Thursday Salute to Originals: The Bay Lights
The lengthy western span of the San Francisco-Oakland Bay Bridge has been transformed into a massive, two-year-long public art project called The Bay Lights. Every night for the next two years, the northern side of the bridge section will display an array of 25,000 LEDs making this the largest light show on the Earth. It’s an assortment of seemingly animated patterns, strung vertically on the bridge’s twisted steel cables.
The LEDs are controlled via the internet and jointly connected to a network using ethernet, copper wire and fiber optic cables. The designer, Leo Villareal, uses his own custom-built software to control the light show each night without the need for human interference.
The bridge opened on Tuesday, March 5th to public fanfare, much like an unveiling of a giant art canvas. San Francisco Mayor Ed Lee, when speaking a press conference for the project’s launch event, expressed his satisfaction with The Bay Lights and the potential tourism that it can attract. “I actually feel that when we unveil this tonight, the feeling that I’m going to be having is that we just won another World Series, because it’s going to be that kind of excitement,” he said. “You can imagine anything you want in these lights. Give yourself [over to this] and use your own imagination to work with these 25,000 lights—for me, it’s the mustache you’ll see in these lights.”

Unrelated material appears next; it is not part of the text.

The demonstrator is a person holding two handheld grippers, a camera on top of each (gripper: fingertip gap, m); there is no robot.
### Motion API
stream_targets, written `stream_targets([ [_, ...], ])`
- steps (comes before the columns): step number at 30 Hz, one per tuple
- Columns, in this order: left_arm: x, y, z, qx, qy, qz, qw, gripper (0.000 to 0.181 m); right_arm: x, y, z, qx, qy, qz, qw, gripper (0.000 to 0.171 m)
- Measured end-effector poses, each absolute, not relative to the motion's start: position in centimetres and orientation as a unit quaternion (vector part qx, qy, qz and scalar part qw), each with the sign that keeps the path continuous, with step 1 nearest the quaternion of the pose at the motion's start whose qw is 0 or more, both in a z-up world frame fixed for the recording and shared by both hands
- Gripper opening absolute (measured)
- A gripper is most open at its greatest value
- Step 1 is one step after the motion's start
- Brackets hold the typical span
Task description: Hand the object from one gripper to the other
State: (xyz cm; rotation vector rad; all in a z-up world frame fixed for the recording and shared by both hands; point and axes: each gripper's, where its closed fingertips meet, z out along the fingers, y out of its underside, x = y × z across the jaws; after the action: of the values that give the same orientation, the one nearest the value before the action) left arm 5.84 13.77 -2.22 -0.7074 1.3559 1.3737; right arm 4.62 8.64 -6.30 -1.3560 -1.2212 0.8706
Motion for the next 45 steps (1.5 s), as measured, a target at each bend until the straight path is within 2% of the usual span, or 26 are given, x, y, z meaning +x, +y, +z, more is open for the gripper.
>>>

Although the project is only slated for a two year lifespan, the designer Villareal hopes to extend the life of The Bay Lights far beyond that. Villareal has worked on similar projects involving LEDs and computer algorithms in the past. He has created installations at the Bleecker Street Station in New York along with other projects in California and Washington. Here’s a salute to Villareal’s vision which merges technology and art, all while navigating the bureaucratic red tape!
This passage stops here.